I have referred before to a pastor before who lives in Nairobi, Kenya.
We have never met except by letter and email. I have kept up with this friend for nearly 25 years now. I feel as if I know him better than most of the people I have met face-to-face. I would assume that we will never meet until we are both in the church triumphant. But we have shared prayer requests, friendship and support, with me trying to invest in his life and work when I can do something. He wrote me a few days ago the following letter:
The church here is doing fine although we have not seen as many conversions recently. Last Sunday we had about 100 attendants. This is amazing because the previous Sunday we were only 20 attendants. I do not know what to think about the coming Sunday but hope we will be having an encouraging attendance. One thing I need your prayer about is that to reach out to newcomers is hard since many are not open to such a ministry. They pretend they have their own churches despite the fact that they do not often go to their churches. Another thing is that many people say they are saved because they attended a crusade preached by a prominent evangelist and say they made a decision. But they appear to only deceive themselves. So in this situation the gospel reaches to rock hard hearts but does not penetrate. But I pray that God may bring revival among our people.

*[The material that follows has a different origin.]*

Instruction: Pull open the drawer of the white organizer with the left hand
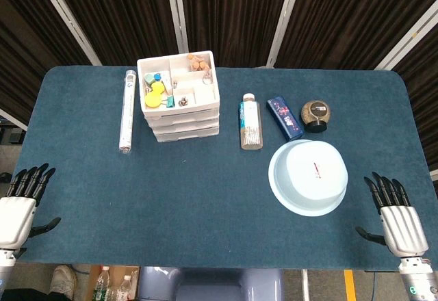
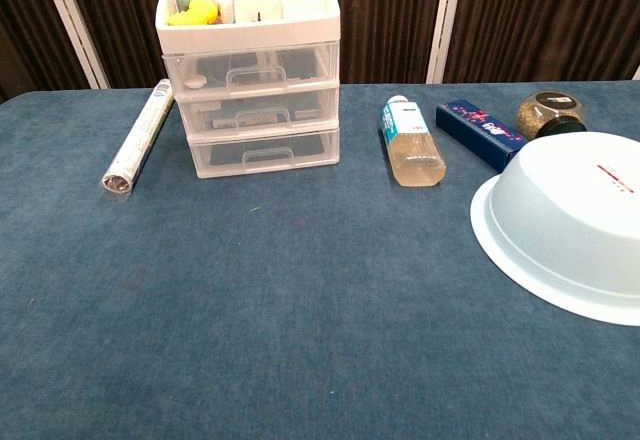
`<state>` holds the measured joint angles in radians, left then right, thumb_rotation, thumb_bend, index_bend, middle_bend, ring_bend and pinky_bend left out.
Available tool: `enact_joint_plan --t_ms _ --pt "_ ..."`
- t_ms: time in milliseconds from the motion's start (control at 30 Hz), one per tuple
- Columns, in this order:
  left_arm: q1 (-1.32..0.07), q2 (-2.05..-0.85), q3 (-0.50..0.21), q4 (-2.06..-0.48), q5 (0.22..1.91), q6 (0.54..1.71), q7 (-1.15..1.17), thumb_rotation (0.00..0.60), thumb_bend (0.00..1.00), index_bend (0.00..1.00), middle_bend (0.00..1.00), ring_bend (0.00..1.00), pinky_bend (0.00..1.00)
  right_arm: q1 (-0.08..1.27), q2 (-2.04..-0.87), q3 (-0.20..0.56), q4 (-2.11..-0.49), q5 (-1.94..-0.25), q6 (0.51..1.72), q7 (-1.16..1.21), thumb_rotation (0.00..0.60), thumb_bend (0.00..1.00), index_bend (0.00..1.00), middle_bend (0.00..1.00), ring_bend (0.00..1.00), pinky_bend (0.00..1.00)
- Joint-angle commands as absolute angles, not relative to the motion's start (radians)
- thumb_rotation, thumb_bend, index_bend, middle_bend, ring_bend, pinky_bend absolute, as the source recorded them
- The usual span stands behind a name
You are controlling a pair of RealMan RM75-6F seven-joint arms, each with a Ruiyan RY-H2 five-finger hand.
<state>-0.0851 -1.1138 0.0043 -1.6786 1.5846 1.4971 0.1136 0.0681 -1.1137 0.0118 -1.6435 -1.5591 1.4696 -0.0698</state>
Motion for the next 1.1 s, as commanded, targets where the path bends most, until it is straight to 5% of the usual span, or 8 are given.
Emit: enact_joint_plan --t_ms 33,267,400,533,633,767,1100 --pt "-0.086 -1.113 0.005 -1.680 1.585 1.496 0.113 0.600 0.02 0.00 0.00 0.00 0.04 0.066 -1.113 0.011 -1.644 -1.560 1.472 -0.071 0.600 0.11 0.00 0.00 0.00 0.00" --pt "-0.086 -1.112 0.006 -1.683 1.583 1.492 0.108 0.600 0.02 0.00 0.00 0.00 0.05 0.063 -1.112 0.011 -1.647 -1.561 1.476 -0.073 0.600 0.11 0.00 0.00 0.00 0.00" --pt "-0.092 -1.112 0.001 -1.692 1.574 1.484 0.093 0.600 0.04 0.00 0.04 0.02 0.16 0.065 -1.114 0.011 -1.646 -1.558 1.470 -0.078 0.600 0.11 0.00 0.00 0.00 0.00" --pt "-0.104 -1.118 -0.016 -1.720 1.549 1.466 0.053 0.600 0.20 0.00 0.35 0.29 0.41 0.065 -1.115 0.013 -1.647 -1.555 1.469 -0.077 0.600 0.11 0.00 0.00 0.00 0.00" --pt "-0.125 -1.114 -0.036 -1.786 1.498 1.423 0.004 0.600 0.35 0.01 0.69 0.61 0.66 0.066 -1.114 0.013 -1.647 -1.557 1.469 -0.072 0.600 0.11 0.00 0.00 0.00 0.00" --pt "-0.177 -1.116 -0.086 -1.888 1.403 1.338 -0.043 0.600 0.50 0.05 0.91 0.81 0.81 0.064 -1.111 0.012 -1.649 -1.559 1.472 -0.065 0.600 0.11 0.00 0.00 0.00 0.00" --pt "-0.421 -1.238 -0.294 -2.059 0.859 1.051 -0.087 0.600 0.63 0.07 0.98 0.91 0.91 0.067 -1.106 0.012 -1.655 -1.556 1.462 -0.053 0.600 0.11 0.00 0.00 0.00 0.00"
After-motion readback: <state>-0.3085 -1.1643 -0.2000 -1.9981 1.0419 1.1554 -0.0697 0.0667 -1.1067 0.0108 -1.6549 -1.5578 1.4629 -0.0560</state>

How is the ministry there? We are experiencing inflation and in many parts of Kenya there is hunger after the election war among the people. I hope all of those involved in this will learn a lesson and many will get hunger of God's Word and start to seek God. May our good Lord keep you all.
In Kenya a great deal of western-style decisionism has left the country filled with professing Christians who do not regularly attend church or live outwardly Christian lives. This is one of those unique African countries where American influence has had a less than positive effect upon real discipleship and conversion. When people act as if our exporting of this kind of ministry is not that much of a problem I think of my friend James and what he routinely tells me about the hard nature of his work in Kenya.